→ **Exercise directions**: Lines with the word "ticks" in them are the ones to copy from the records.

☆ ☆ ☆ ☆ ☆ ☆ ☆

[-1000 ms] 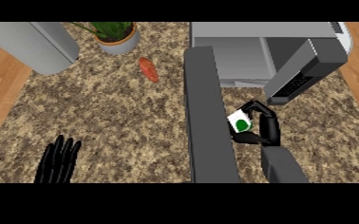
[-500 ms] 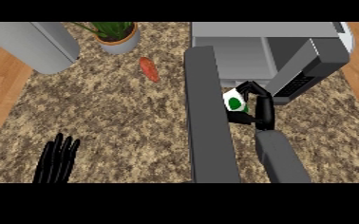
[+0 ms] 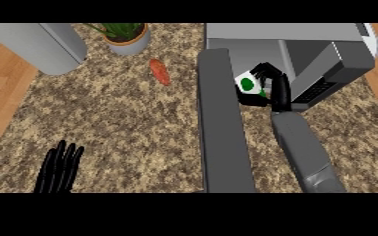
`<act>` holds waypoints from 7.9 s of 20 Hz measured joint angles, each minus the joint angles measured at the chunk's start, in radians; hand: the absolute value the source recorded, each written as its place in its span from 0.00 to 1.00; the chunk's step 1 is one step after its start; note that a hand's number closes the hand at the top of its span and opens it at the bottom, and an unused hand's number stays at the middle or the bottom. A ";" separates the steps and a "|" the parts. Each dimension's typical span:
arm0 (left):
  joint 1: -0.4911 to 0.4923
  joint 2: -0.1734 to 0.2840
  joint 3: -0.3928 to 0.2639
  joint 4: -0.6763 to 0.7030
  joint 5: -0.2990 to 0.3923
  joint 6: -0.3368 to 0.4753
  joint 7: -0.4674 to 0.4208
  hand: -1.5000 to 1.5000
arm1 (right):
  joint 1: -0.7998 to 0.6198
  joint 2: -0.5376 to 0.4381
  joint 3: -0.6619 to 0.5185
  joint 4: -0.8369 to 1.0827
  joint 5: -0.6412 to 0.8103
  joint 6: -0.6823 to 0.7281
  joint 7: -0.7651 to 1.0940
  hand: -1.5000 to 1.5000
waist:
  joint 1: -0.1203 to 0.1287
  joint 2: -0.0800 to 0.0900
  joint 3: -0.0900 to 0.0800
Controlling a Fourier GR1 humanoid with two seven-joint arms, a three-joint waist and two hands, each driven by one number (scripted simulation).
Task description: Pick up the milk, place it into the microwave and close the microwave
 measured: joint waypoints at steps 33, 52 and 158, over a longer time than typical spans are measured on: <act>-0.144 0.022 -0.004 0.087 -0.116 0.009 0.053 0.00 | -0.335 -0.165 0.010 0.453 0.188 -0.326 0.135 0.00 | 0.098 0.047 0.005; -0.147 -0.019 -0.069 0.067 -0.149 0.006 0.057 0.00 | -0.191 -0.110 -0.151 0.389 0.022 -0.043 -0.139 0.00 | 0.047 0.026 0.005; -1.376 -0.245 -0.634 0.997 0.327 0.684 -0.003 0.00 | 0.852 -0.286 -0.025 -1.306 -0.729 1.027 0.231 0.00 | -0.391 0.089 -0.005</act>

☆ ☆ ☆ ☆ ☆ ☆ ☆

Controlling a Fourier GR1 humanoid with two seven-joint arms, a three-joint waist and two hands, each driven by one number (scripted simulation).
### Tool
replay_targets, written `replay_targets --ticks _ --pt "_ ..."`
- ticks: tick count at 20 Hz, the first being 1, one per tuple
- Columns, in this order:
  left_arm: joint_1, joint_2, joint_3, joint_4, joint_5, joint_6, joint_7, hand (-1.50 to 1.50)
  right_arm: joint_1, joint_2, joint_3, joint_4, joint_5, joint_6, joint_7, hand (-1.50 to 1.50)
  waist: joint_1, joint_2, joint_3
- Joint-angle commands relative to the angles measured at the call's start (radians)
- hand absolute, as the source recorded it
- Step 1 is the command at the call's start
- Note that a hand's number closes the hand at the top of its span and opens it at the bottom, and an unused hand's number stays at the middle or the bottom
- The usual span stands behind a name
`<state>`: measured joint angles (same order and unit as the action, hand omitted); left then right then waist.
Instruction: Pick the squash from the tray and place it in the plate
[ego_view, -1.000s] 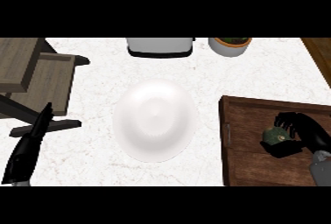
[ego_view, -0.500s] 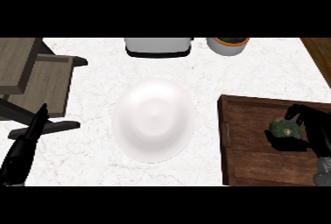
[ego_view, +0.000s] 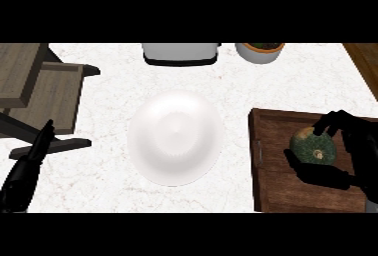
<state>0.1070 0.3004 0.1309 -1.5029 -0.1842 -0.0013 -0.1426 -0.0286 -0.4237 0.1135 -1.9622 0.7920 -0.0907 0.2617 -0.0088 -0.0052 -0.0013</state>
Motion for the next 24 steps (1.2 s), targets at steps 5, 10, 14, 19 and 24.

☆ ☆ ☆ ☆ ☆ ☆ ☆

→ **Exercise output**:
replay_targets, written `replay_targets --ticks _ --pt "_ ..."`
- ticks: tick count at 20 Hz, the first being 1, one per tuple

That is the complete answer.